Real-time signal handlers are still used to implement software tasks but they
are partitioned across the cores. For example, the first core may use the first
two signal handlers and the second core the next three handlers. The
implementation of the lock API doesn't change in this mode and still uses
rt_sigprocmask.
In multi-core mode, spawn is implemented on top of rt_tgsigqueueinfo (note
the TG in the name), which sends a signal to a particular thread rather than to
the whole thread group (i.e. all the threads in our process).
As for the schedule API the implementation remains mostly unchanged except
that each core gets its own POSIX timer which fires a different thread-targeted
real-time signal (see SIGEV_THREAD_ID in man 2 timer_create).
It should be possible to implement multi-core RTFM by spawning a second thread
(with its own call stack) and pinning it to the second core (using
DONEsched_setaffinity). This second thread (core) would have its own set of signal
handlers (software tasks) and one thread would signal the other thread (for
message passing) using the rt_tgsigqueueinfo (see man 2 rt_tgsigqueueinfo)
system call. See rtfm-rt/examples/thread2.rs for a proof of concept minus
the rt_tgsigqueueinfo part.
It's possible to configure systemd so that all processes spawned from it have a
specific CPU affinity (see man 5 systemd.exec).

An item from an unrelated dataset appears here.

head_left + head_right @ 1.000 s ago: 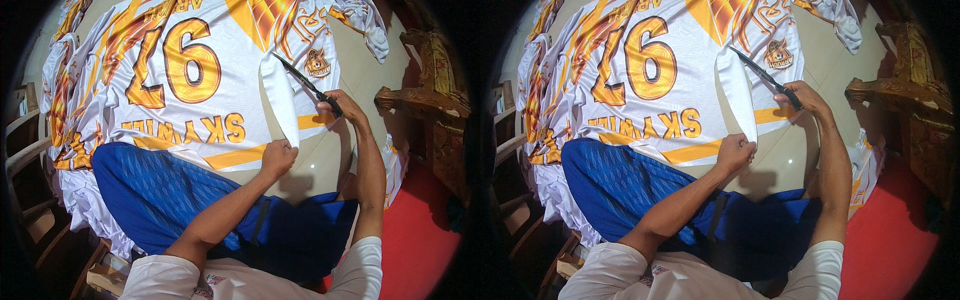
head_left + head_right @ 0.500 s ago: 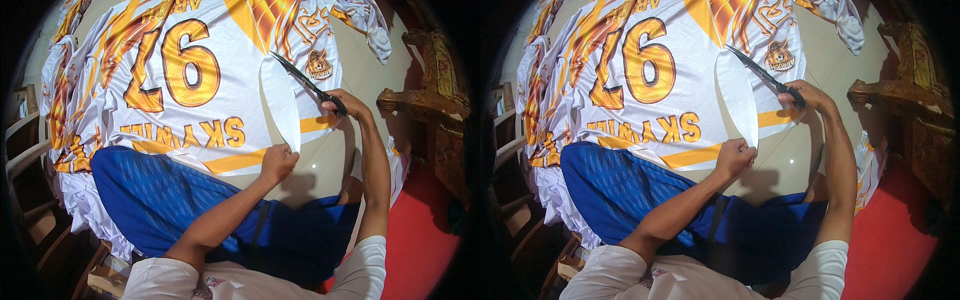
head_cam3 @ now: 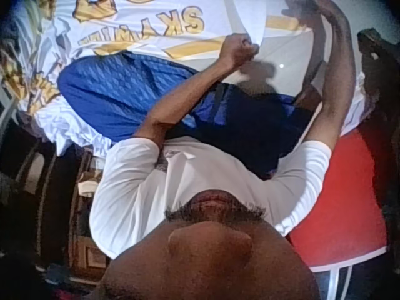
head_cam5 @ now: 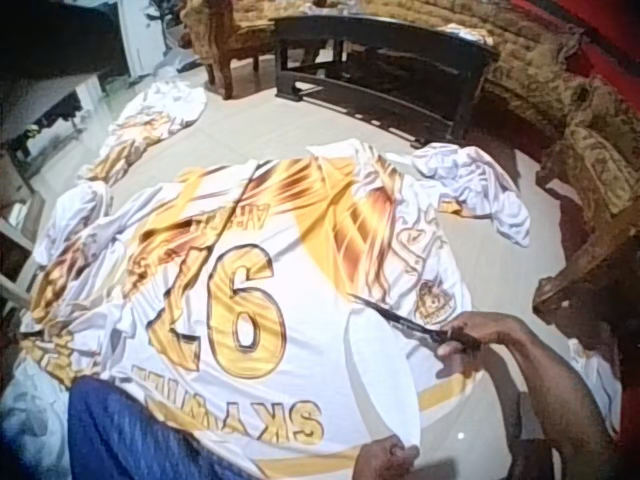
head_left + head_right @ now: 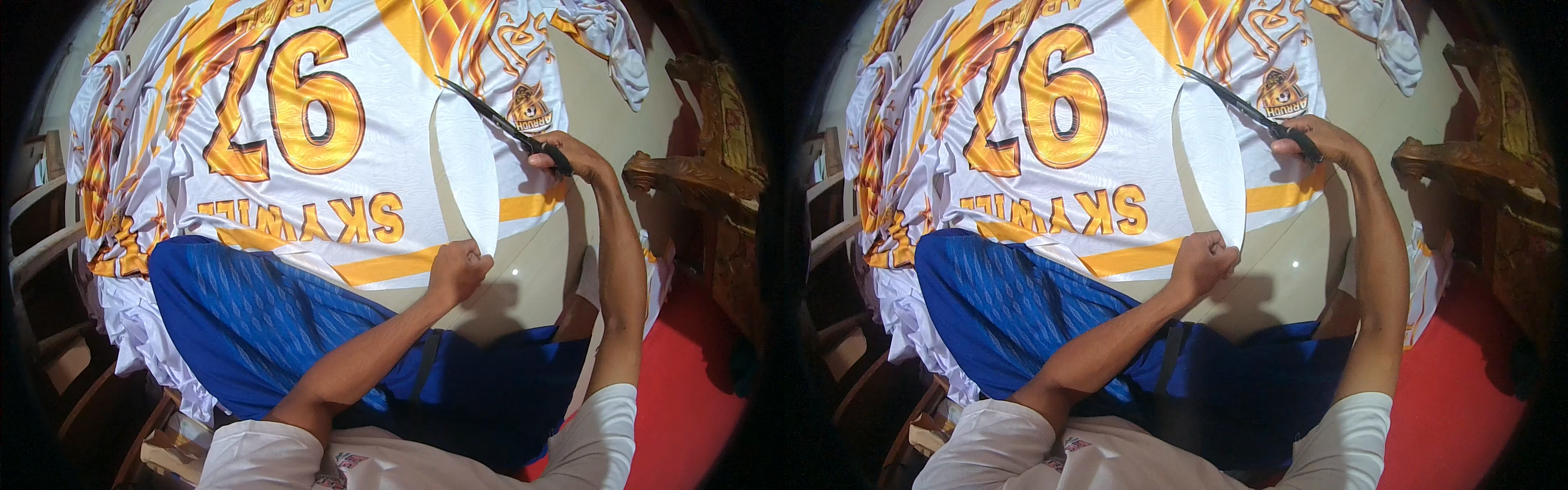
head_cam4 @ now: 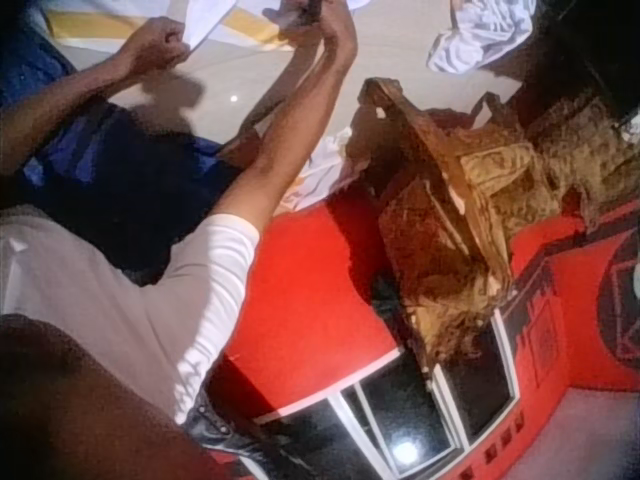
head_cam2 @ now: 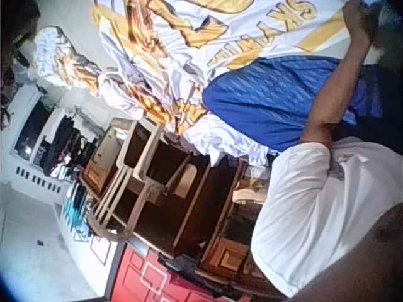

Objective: The person sits on the floor and uses scissors to cut a white and yellow jersey. They trim the edges and cut along the seams of the garment, occasionally adjusting the fabric with their hands.

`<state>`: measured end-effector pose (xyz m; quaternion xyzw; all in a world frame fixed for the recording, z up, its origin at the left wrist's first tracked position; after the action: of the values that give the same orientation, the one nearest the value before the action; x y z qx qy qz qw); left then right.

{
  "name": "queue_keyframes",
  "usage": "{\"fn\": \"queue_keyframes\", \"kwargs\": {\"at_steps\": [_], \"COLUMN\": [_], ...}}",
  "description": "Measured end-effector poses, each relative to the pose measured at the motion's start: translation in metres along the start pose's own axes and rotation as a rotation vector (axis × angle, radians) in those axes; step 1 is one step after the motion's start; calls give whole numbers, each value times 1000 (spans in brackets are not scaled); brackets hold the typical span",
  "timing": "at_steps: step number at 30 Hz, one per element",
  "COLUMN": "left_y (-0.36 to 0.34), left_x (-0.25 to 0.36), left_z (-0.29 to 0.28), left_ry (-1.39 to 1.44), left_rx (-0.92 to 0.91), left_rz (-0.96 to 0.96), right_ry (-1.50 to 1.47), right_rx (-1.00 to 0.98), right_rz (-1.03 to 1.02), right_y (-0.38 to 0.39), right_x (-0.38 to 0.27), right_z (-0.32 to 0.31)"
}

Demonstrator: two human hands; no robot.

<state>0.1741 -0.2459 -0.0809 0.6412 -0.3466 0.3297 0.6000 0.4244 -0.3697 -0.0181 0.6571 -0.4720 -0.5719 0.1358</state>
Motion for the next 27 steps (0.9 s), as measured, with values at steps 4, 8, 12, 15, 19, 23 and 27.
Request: {"fn": "queue_keyframes", "kwargs": {"at_steps": [4,8,12,15,19,23,27], "left_y": [0,2,2,2,2,2,2], "left_x": [0,7,7,4,4,2,2], "left_z": [0,-2,-1,0,3,0,1], "left_ry": [34,-18,-5,-11,22,4,27], "left_rx": [2,-9,-21,-14,-27,-3,-13], "left_rz": [16,50,47,42,37,53,40], "right_ry": [40,58,32,44,73,99,97], "right_rx": [-15,24,54,62,67,53,14], "right_rz": [-16,-31,9,-14,-28,-34,-56], "right_y": [-2,-5,-6,-5,-4,-9,-13], "right_x": [0,5,5,1,0,-4,3], "right_z": [-7,-13,-11,-12,-17,-16,-15]}}
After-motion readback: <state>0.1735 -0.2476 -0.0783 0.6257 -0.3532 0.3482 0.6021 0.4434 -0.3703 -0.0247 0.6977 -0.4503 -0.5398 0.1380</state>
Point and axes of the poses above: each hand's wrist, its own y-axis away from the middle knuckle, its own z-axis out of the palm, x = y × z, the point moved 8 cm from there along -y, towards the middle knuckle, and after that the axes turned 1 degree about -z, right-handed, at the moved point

One could use this to make all
RTFM applications run on a specific core while the rest of non-real-time system
processes run on different cores.
There's a ioprio_set system call (see man 2 ioprio_set) for changing the I/O
scheduling priority but I haven't experimented with it yet.

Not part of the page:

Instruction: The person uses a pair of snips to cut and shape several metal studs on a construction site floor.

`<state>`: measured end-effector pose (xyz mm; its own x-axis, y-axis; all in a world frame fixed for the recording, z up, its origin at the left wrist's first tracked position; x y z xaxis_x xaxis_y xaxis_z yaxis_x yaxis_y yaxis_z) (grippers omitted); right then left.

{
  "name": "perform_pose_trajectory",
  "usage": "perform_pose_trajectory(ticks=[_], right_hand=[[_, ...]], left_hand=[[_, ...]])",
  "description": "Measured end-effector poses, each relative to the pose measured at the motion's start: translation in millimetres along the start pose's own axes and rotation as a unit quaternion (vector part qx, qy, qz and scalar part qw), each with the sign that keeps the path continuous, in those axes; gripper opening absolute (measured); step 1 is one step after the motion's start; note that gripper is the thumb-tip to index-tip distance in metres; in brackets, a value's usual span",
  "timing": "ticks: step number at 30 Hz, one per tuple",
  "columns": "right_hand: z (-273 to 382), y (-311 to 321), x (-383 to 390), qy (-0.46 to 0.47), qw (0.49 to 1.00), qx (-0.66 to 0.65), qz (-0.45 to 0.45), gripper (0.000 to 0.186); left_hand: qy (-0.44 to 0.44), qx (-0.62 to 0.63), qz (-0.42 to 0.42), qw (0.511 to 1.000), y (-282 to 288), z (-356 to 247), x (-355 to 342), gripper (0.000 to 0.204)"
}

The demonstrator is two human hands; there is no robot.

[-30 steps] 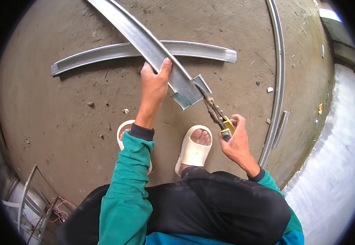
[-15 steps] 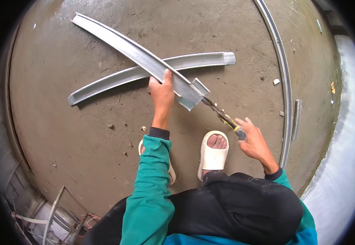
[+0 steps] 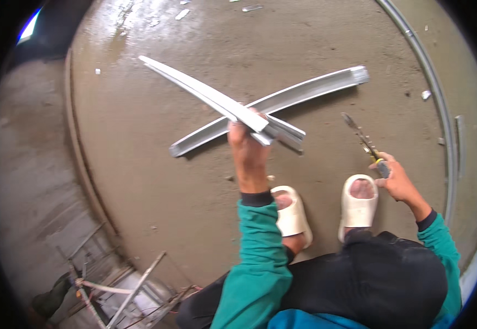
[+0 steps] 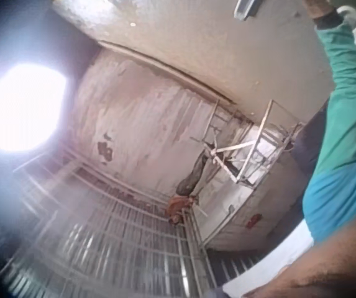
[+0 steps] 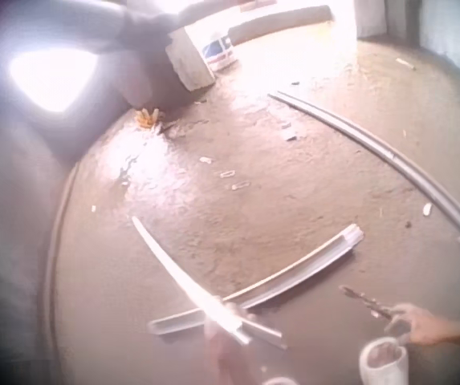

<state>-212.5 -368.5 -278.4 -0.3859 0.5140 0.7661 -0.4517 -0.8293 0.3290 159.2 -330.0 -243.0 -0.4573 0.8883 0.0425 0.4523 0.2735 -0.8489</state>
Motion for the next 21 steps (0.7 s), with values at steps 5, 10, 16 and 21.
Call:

I recall reading somewhere that the kernel limits, for "fairness", the amount of
time one process / thread can run under a real-time scheduling policy without
doing any blocking I/O to a certain amount of microseconds but this
(system-wide) number is configurable. I can no longer find a reference to this
information. See section "Limiting the CPU usage of real-time and deadline
processes" in man 7 sched
All source code is licensed under either of
-
Apache License, Version 2.0 (LICENSE-APACHE or https://www.apache.org/licenses/LICENSE-2.0)
-
MIT license (LICENSE-MIT or https://opensource.org/licenses/MIT)
at your option.
Unless you explicitly state otherwise, any contribution intentionally submitted for inclusion in the work by you, as defined in the Apache-2.0 license, shall be licensed as above, without any additional terms or conditions.